Look for domains that have open rates much lower than the rest of your domains, or domains that show rapid change in open rate compared to other domains. This can be an early warning signal.
Why Does Email Sender Reputation Matter?
You might think you can always make another email account, switch IP address, change domain name, so why should you worry about the reputation?
The fact is that you’ll quickly end up in the same place if you carry on with the same practices. You can run but you can’t hide!
Avoid Email Blacklist
Getting blacklisted is like a death sentence for your email marketing. It means certain email providers and accounts stopping your emails from getting through.
Domains and IP addresses can be blacklisted which can lead to all emails getting instantly blocked. For instance, if you are blacklisted by Gmail, none of your emails will reach Gmail accounts.
Nobody likes or wants spam. ISP filter systems are in place for a reason; combating spam.
I bet you get a lot fewer spam emails now than you will have 10 years ago, this is because the spam combatting systems have improved.
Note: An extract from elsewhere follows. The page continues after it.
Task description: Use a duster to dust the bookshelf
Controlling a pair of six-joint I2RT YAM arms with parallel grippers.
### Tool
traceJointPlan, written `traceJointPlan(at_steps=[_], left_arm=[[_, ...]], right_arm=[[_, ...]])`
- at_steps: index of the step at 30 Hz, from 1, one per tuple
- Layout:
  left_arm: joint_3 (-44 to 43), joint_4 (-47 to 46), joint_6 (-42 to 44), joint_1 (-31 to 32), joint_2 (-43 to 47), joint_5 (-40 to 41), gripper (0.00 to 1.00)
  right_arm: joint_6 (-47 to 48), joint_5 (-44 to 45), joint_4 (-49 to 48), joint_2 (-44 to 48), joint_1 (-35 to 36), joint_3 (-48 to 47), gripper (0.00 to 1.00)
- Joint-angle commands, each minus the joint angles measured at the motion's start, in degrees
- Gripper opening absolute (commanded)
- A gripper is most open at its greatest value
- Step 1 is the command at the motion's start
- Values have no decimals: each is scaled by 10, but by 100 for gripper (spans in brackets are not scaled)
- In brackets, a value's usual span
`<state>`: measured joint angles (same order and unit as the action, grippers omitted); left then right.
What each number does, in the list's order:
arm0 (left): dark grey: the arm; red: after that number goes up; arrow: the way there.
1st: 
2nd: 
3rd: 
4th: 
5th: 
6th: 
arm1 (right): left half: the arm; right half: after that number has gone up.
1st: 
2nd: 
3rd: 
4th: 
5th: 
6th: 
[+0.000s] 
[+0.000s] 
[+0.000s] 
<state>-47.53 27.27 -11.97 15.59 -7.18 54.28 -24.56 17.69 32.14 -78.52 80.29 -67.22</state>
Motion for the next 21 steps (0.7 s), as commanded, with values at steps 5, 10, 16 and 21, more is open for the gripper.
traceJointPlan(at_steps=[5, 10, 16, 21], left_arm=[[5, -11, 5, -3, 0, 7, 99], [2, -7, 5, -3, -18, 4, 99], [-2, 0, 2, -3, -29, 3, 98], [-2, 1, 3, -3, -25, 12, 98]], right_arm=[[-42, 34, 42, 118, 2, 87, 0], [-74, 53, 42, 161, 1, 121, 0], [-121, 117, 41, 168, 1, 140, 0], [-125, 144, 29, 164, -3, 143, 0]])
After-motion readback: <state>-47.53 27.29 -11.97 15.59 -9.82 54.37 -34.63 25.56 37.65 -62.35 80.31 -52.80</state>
If you are willing to do a little bit of legwork like cleaning up your mailing lists and making sure you don’t abuse the systems, then you should not have big issues getting to the inbox.
Ultimately, an email list is built to get you more attention from potential or existing customers and to increase engagement. The benefits to a good email list are huge
But if your email ends up in spam folders then they will not help you. They could even end up damaging your chances of successful email campaigns in the future by bringing down your reputation.
There are a lot of myths about email deliverability and inbox placement. Some deliverability myths were once true, but have since ceased to be important due to continual improvement in ISPs filter algorithms.
Email Sender Reputation is complex. But the concept behind it is not – send emails that people want.
When people show they want your emails the ISPs consider you to be a good sender.